年45万円の出費!本当にヤバい実家の相続

年末の帰省で、親と話すべき3つのこと

空き家になった実家を維持するためには、さまざまなお金がかかります(写真:yokotaro / PIXTA)
近年、「実家」にまつわる問題で悩む人が増えている。親の死後、残された実家や土地の処分で慌てないためにできること、しておくべきことは何か。『実家の処分で困らないために今すぐ知っておきたいこと』(かんき出版)著者で、不動産全般のコンサルティングを行う一方、一般社団法人相続支援士協会の理事を務める不動産売買のエキスパートである筆者が、実家にまつわる悩みを解決すべくアドバイスする。

 

実家の管理で年間45万円!Sさんのケース

年間45万円。

これは、東京都に住んでいるSさんが、長野県長野市にある、誰も継ぐ人がおらず、空き家になってしまった築40年の実家を維持するために毎年使っているお金です。

内訳を見てみましょう。

・固定資産税:3.5万円
・住民税(均等割のみ):0.5万円
・火災保険:2万円
・電気・水道代:4万円
・町内会費:1万円
・草刈り:3万円
・雪下ろし(年3回・排雪費用含む):18万円
・交通費(夫婦2人で年4回):13万円
 年間合計:45万円

 

Sさんは、都内の会社に勤めている50代のサラリーマン。妻と、大学3年生の娘、高校2年生の息子の4人家族です。30代で、東京郊外のベッドタウンにマンションを購入し、現在そこで生活しています。

Sさんは、7年前に父を、3年前に母を亡くしました。Sさんには、弟と妹がいるのですが、2人とも結婚し、弟は東京に、妹は旦那さんの仕事の都合で福岡に住んでいます。

母が亡くなったとき、長野市の実家と、1000万円の現金をきょうだいで相続したのですが、Sさんは長男ということもあり、実家を相続することになりました。

相続した当初は、実家を売りに出そうとも考えたのですが、両親との思い出が詰まった家をお金に換えることに後ろめたさを感じ、なんとなくそのまま所有し続けています。

とはいえ、何もせず、放っておくと庭に草は生い茂り、家はあっという間に朽ち果ててしまいます。
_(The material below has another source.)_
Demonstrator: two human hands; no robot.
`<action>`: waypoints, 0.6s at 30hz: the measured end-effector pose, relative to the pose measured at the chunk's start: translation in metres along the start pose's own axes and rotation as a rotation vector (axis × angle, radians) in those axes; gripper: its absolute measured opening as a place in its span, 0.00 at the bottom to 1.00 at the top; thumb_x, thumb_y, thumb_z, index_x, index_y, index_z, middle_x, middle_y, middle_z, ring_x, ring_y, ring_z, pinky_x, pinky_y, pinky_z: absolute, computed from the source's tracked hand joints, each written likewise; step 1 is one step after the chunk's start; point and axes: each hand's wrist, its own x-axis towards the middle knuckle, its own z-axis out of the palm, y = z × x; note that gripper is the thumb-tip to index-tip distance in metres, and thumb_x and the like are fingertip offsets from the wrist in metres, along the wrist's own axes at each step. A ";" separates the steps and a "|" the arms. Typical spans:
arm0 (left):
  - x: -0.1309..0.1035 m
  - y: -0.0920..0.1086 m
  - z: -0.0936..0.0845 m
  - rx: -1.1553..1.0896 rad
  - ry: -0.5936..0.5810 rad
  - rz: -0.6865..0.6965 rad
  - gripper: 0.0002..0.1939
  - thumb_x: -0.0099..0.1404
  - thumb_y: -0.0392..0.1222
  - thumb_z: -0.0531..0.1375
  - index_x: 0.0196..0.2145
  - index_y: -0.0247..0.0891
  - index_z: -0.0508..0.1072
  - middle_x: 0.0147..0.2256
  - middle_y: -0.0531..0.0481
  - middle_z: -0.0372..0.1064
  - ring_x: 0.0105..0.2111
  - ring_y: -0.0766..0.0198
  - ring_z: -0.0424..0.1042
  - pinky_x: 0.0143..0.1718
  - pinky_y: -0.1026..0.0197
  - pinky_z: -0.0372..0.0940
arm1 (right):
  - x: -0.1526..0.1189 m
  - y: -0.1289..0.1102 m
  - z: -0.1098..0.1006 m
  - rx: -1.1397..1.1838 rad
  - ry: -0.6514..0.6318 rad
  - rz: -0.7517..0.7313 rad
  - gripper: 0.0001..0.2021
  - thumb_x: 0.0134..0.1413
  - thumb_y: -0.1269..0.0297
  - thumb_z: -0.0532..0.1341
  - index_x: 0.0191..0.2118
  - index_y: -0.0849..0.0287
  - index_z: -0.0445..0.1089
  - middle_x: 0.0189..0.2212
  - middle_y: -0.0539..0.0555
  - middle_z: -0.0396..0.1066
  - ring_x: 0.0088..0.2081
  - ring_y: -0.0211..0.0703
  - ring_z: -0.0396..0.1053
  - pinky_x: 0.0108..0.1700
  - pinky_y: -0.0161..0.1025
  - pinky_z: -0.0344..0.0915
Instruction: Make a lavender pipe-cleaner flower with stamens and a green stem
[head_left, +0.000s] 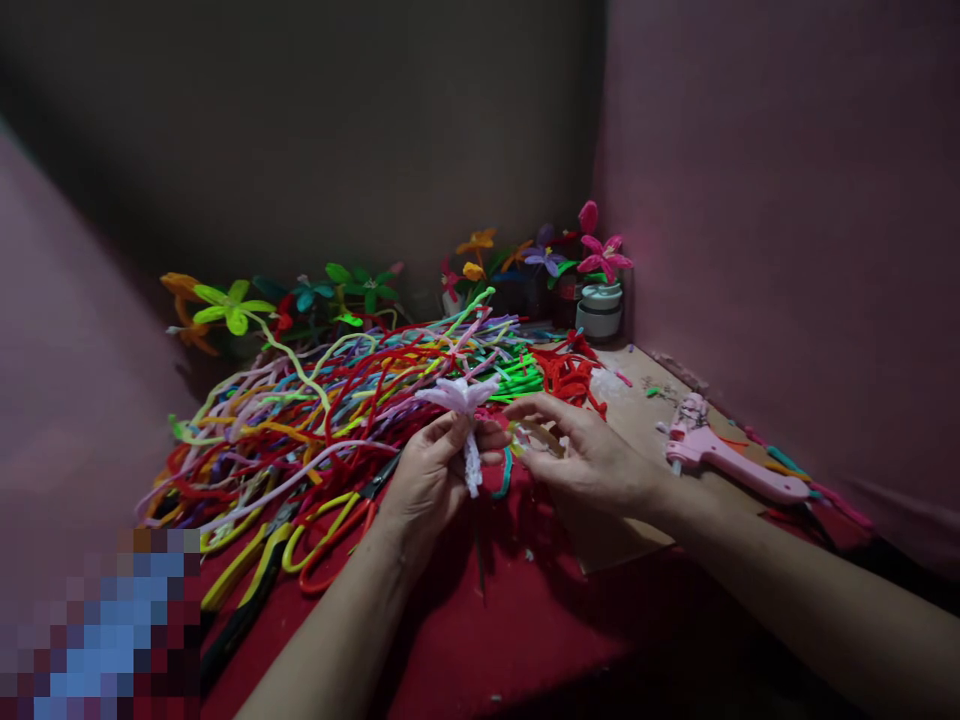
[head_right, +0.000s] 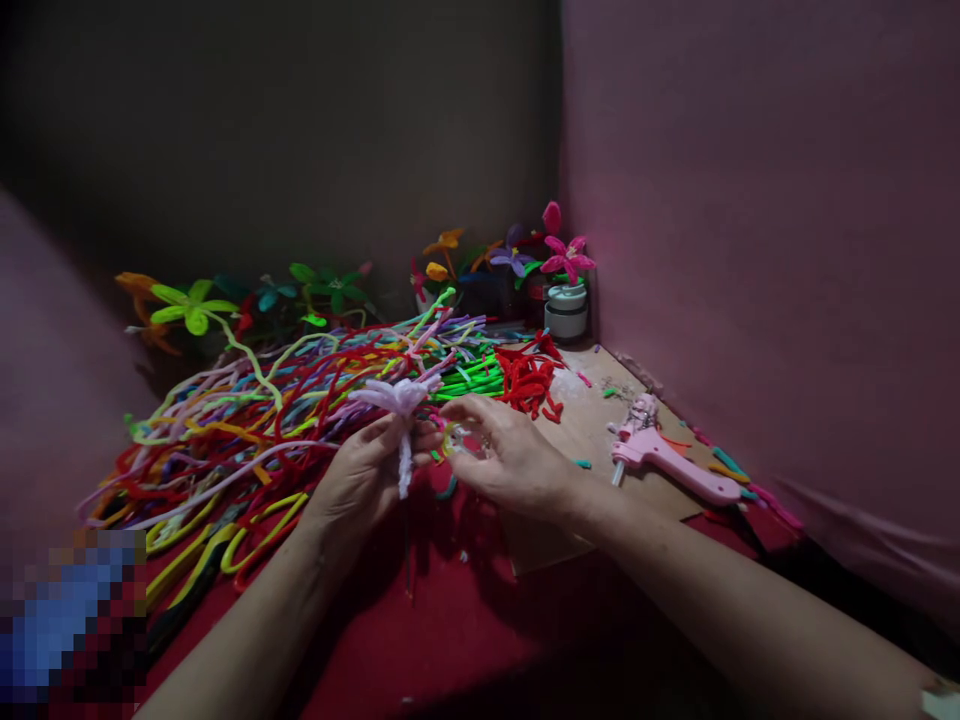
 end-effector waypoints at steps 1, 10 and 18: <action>0.000 0.000 0.000 -0.007 0.002 0.005 0.07 0.51 0.36 0.65 0.28 0.29 0.72 0.25 0.44 0.74 0.24 0.59 0.75 0.24 0.64 0.71 | 0.002 0.001 0.000 0.019 -0.018 -0.020 0.17 0.47 0.73 0.55 0.45 0.59 0.65 0.42 0.54 0.69 0.42 0.40 0.66 0.44 0.38 0.61; -0.002 -0.003 0.003 -0.074 0.001 0.055 0.08 0.48 0.35 0.67 0.26 0.30 0.74 0.24 0.45 0.74 0.28 0.58 0.75 0.36 0.56 0.71 | 0.013 0.007 0.000 0.058 -0.173 0.185 0.11 0.49 0.74 0.50 0.30 0.61 0.70 0.26 0.49 0.67 0.30 0.37 0.64 0.37 0.36 0.59; -0.002 0.004 0.008 -0.066 0.071 0.070 0.04 0.50 0.32 0.64 0.24 0.29 0.73 0.23 0.44 0.73 0.26 0.60 0.74 0.33 0.58 0.71 | 0.015 0.016 0.012 0.497 -0.185 0.167 0.07 0.51 0.63 0.57 0.29 0.61 0.65 0.26 0.48 0.64 0.28 0.33 0.59 0.33 0.33 0.56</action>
近所の人や親戚の目もあるため、Sさんはいまでも奥さんとともに、3カ月に1回実家を訪れ、空気の入れ替えや掃除、庭の草刈りをしています。

東京駅から長野駅までの新幹線代は、片道約8000円。夫婦2人で往復すると、それだけで3万2000円にもなります。これが年間4回で約13万円です。

もちろん、実家を維持するためにはこのほかに、固定資産税や住民税の均等割(家を所有することでかかる住民税)、火災保険、光熱費(掃除や宿泊のために必要)、冬場の雪下ろし費用など、さまざまなお金がかかります。